Air Pegasus of d.c., Inc. v. United States

424 F.3d 1206, 2005 U.S. App. LEXIS 20205, 2005 WL 2293085
CourtCourt of Appeals for the Federal Circuit
DecidedSeptember 21, 2005
Docket2004-5108
StatusPublished
Cited by127 cases

This text of 424 F.3d 1206 (Air Pegasus of d.c., Inc. v. United States) is published on Counsel Stack Legal Research, covering Court of Appeals for the Federal Circuit primary law. Counsel Stack provides free access to over 12 million legal documents including statutes, case law, regulations, and constitutions.

Bluebook
Air Pegasus of d.c., Inc. v. United States, 424 F.3d 1206, 2005 U.S. App. LEXIS 20205, 2005 WL 2293085 (Fed. Cir. 2005).

Opinions

Opinion for the court filed by Circuit Judge SCHALL.

Dissenting opinion filed by Circuit Judge NEWMAN.

SCHALL, Circuit Judge.

Air Pegasus of D.C., Inc. (“Air Pegasus”) appeals from the final decision of the United States Court of Federal Claims that granted the government’s motion for summary judgment and dismissed Air Pegasus’s complaint seeking compensation under the Fifth Amendment of the U.S. Constitution for the alleged taking of its property. Air Pegasus of D.C., Inc. v. United States, 60 Fed.Cl. 448 (2004) (“Summary Judgment ”). The court granted the government’s motion after determining that Air Pegasus, which had operated a heliport in the District of Columbia, did not have a cognizable property interest “over the navigable airspace above the ... South Capitol Street Heliport” that it alleged to have been taken. Id. at 459. We affirm.

[1209]*1209BACKGROUND

I.

The facts of this case are undisputed. From February of 1992 to September 30, 2002, Air Pegasus owned and operated a heliport business at 1724 South Capitol Street, S.E., Washington, D.C. Air Pegasus did not own the South Capitol Street property, but leased it from Steuart Investment Company (“Steuart Investment”). The lease specified that Air Pegasus agreed to use the property

solely in the conduct of a private use and/or public use heliport/vertiport ... and for any uses related thereto, including but not limited to fuel sales, maintenance and repair of helicopters and other vertical take off and landing air craft and sea planes, commercial, chartered, corporate and sightseeing services and general administrative offices, and for no other purpose without the prior written consent of Landlord, which consent shall not be unreasonably withheld or delayed.

(Emphasis added). Air Pegasus entered the lease in February of 1992 and in due course renewed it through October 31, 2010.
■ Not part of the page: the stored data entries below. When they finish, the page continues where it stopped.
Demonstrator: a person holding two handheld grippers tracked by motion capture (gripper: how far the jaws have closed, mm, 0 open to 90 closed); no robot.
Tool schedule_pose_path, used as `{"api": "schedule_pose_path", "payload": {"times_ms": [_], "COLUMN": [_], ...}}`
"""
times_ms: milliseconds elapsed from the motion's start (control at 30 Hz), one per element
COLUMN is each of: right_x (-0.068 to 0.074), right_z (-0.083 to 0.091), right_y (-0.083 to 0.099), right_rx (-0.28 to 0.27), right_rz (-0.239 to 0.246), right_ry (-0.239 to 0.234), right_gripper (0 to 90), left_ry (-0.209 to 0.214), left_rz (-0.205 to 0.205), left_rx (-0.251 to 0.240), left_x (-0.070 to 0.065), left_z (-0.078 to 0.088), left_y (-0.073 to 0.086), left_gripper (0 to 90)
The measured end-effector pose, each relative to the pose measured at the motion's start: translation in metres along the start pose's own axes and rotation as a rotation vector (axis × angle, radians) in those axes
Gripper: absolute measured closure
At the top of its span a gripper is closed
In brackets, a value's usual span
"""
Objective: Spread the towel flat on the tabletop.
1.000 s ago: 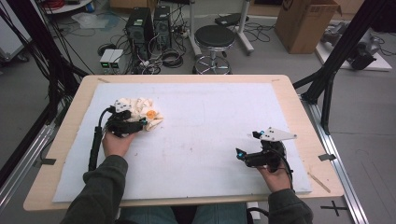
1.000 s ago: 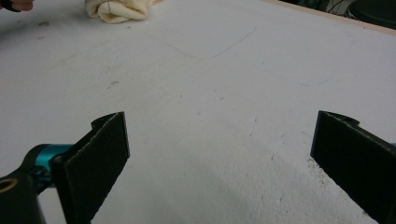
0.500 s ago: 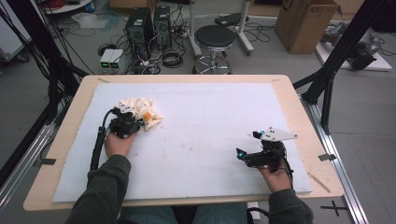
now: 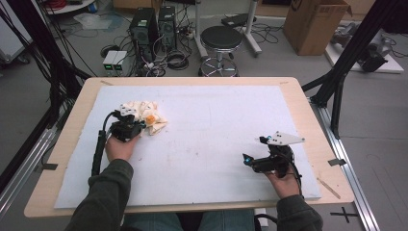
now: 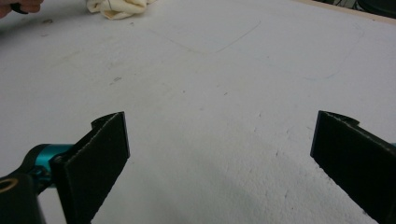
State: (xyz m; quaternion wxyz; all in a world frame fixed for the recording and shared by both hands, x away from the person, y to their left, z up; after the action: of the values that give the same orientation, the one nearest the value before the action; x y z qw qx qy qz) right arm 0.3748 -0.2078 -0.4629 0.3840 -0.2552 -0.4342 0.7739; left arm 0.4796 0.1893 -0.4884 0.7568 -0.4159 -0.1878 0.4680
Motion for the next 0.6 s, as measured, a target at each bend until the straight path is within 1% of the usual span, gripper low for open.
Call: {"api": "schedule_pose_path", "payload": {"times_ms": [100,133,300,600], "right_x": [0.0,0.0,-0.001,-0.001], "right_z": [0.0,0.001,0.001,0.002], "right_y": [0.0,0.0,-0.001,-0.001], "right_rx": [-0.001,0.002,-0.005,-0.007], "right_rz": [0.001,-0.007,0.001,0.001], "right_ry": [0.001,0.002,0.006,0.008], "right_gripper": [3.7,3.7,3.7,3.7], "left_ry": [0.003,0.008,0.019,0.051], "left_rz": [0.005,0.005,0.006,0.012], "left_rx": [-0.006,-0.008,-0.027,-0.084], "left_x": [0.0,-0.001,-0.003,-0.01], "left_z": [0.003,0.003,0.008,0.022], "left_y": [-0.001,-0.002,-0.006,-0.016], "left_gripper": [82.5,82.6,82.7,82.9]}}
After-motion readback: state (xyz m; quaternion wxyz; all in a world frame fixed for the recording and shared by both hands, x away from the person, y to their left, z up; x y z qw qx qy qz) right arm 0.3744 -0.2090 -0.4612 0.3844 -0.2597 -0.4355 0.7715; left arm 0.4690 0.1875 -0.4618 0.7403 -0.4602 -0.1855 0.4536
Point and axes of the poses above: each handheld gripper's, and its own axes: z roughly backward along the jaws, y roughly out of its underside, x roughly to its left, the point moved 10 cm from there along -z, roughly forward along the jaws, and after that the axes turned 11 degrees about y, right-handed, at the moved point
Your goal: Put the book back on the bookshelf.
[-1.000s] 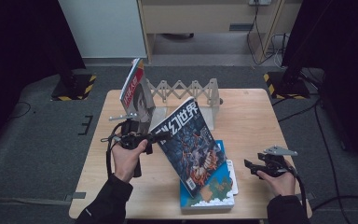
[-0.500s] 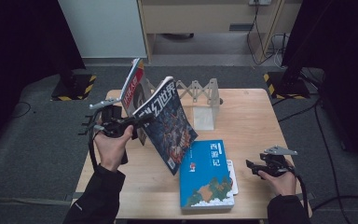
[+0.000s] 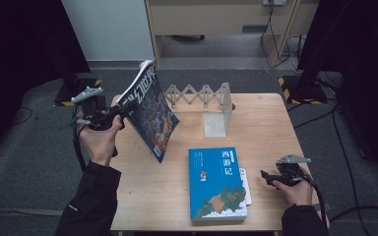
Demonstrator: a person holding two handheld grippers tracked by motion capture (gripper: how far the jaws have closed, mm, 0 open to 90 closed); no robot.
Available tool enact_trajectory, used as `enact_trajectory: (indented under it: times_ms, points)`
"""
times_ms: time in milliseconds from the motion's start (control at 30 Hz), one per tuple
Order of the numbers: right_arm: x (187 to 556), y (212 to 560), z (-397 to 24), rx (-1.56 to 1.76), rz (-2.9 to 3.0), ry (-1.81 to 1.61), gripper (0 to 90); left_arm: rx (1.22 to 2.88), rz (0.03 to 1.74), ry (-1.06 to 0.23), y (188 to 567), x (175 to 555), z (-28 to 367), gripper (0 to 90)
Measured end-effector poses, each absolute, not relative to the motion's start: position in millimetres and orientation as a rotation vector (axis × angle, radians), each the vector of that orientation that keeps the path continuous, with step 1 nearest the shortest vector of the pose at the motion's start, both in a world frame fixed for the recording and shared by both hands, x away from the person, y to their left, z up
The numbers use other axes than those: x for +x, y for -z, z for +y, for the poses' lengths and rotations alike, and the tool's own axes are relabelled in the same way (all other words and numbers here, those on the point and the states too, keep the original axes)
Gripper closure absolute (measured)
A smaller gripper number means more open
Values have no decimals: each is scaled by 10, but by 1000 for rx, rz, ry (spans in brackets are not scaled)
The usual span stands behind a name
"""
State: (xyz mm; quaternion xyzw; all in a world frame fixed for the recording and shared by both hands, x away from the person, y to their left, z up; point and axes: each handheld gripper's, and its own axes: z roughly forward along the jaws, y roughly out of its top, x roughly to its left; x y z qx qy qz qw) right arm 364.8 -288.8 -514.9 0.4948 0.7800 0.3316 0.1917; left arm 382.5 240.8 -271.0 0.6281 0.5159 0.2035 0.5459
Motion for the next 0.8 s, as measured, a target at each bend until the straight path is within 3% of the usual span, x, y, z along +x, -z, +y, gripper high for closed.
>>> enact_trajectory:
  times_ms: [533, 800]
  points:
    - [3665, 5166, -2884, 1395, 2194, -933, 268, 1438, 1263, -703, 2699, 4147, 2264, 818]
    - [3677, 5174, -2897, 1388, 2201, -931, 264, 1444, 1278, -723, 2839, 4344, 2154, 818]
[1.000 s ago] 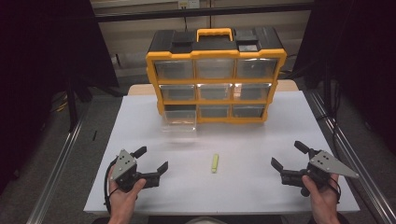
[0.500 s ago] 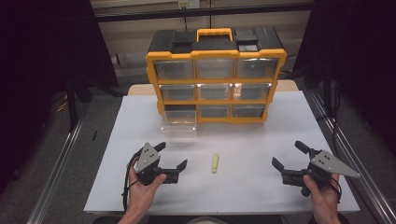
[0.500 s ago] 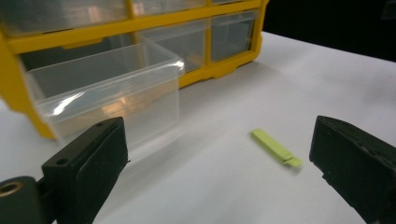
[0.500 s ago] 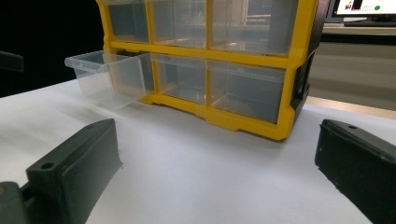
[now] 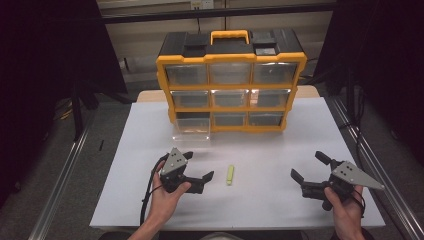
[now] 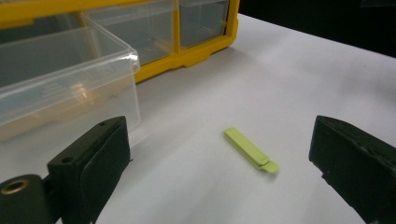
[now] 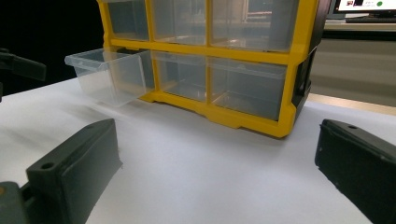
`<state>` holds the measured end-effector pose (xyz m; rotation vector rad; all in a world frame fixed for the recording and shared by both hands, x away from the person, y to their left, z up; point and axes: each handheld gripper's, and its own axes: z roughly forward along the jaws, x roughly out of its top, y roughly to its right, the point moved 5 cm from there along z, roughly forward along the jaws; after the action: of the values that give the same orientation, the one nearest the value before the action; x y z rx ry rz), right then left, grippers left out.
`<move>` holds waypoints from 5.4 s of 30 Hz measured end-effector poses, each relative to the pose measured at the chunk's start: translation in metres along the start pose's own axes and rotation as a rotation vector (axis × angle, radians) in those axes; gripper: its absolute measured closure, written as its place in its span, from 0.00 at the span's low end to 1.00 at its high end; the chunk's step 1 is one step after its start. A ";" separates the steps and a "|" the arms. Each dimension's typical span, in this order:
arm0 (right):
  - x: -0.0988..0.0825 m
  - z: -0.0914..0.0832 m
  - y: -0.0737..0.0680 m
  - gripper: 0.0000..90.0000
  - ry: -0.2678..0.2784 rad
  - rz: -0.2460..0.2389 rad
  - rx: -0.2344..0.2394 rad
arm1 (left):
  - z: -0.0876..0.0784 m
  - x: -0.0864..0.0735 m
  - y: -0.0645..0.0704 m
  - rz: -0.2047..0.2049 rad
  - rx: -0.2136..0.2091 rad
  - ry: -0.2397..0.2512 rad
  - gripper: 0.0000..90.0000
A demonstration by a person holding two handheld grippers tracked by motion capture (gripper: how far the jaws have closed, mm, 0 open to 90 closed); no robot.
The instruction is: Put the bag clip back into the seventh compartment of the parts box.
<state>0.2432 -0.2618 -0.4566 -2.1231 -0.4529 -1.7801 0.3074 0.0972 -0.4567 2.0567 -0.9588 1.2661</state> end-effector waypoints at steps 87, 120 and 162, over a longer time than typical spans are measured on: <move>-0.001 -0.002 -0.007 0.00 -0.025 -0.015 0.041 | 0.106 -0.001 0.033 0.088 -0.188 -0.737 0.56; -0.001 -0.003 -0.005 0.00 -0.027 -0.010 0.045 | 0.102 -0.004 0.022 0.094 -0.157 -0.673 0.87; -0.002 -0.002 -0.005 0.00 -0.031 0.005 0.039 | 0.039 0.030 0.006 0.031 -0.235 -0.214 0.87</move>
<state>0.2391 -0.2582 -0.4584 -2.1257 -0.4859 -1.7239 0.3320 0.0555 -0.4453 2.0238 -1.1798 0.9112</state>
As agreed in the lease, Air Pegasus only used the South Capitol Street property for the operation of its heliport. Air Pegasus did not actually operate any of the helicopters serviced by its heliport. Rather, its business was limited to providing, in return for a fee, a location from which helicopters could land and take off (and, perhaps, also obtain needed fueling and mechanical services). Air Pegasus’s heliport therefore functioned much like an airport, only it serviced helicopters instead of airplanes (fixed-wing aircraft).
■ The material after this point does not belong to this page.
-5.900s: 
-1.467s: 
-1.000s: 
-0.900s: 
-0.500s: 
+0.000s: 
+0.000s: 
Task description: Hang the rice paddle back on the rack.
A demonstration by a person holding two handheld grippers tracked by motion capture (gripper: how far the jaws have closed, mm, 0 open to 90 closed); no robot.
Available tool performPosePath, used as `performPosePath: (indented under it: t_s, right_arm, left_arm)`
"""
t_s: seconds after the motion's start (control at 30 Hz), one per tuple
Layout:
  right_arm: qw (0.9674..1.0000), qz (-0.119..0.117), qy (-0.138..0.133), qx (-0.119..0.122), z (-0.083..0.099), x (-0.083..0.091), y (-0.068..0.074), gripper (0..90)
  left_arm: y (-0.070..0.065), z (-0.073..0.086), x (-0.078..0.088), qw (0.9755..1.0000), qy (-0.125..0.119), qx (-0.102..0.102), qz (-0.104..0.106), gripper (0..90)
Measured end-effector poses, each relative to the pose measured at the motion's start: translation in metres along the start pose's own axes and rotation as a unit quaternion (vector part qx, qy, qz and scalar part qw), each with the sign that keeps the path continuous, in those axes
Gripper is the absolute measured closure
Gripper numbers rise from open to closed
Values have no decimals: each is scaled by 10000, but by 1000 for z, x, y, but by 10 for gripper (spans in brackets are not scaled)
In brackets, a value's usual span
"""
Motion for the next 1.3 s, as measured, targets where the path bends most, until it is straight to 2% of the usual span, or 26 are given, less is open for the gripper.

Air Pegasus’s heliport business was greatly affected by events following the terrorist attacks of September 11, 2001. In particular, immediately following the attacks — in which four commercial airplanes were hijacked and three were used as weapons to attack the World Trade Center and Pentagon — the Federal. Aviation Administration (“FAA”) used its emergency powers to shut down virtually all commercial air traffic throughout the United States. The FAA did this by issuing “Notices to Airmen,” or “NOTAMs,” pursuant to 14 C.F.R. § 91.139 (2001) (“Emergency Air Traffic Rules”) and 14 C.F.R. § 91.137 (2001) (“Temporary Flight Restrictions in the Vicinity of Disaster/Hazard Areas”).1 The FAA’s flight ban applied to both helicopters and airplanes. Therefore, by issuing the NO-TAMs, the FAA essentially grounded operations at all commercial aviation ports in the days immediately following September 11, 2001.

For most aviation ports, the FAA’s flight ban merely amounted to a temporary grounding of aircraft. In fact, the FAA permitted most commercial aviation ports to resume flights as early as September 13, 2001. See 68 Fed.Reg. 7684 (Feb. 14, 2003) (final rule). However, this was not' the case for Air Pegasus’s heliport, as the FAA’s decision allowing resumption of commercial air travel specifically excluded the area within twenty-five nautical miles of Washington, D.C. See id. Although [1210]*1210some of the flight restrictions in the Washington, D.C. area were subsequently relaxed,2 much of the area’s airspace is still off limits to commercial aircrafts. This includes the airspace over 1724 South Capitol Street, S.E.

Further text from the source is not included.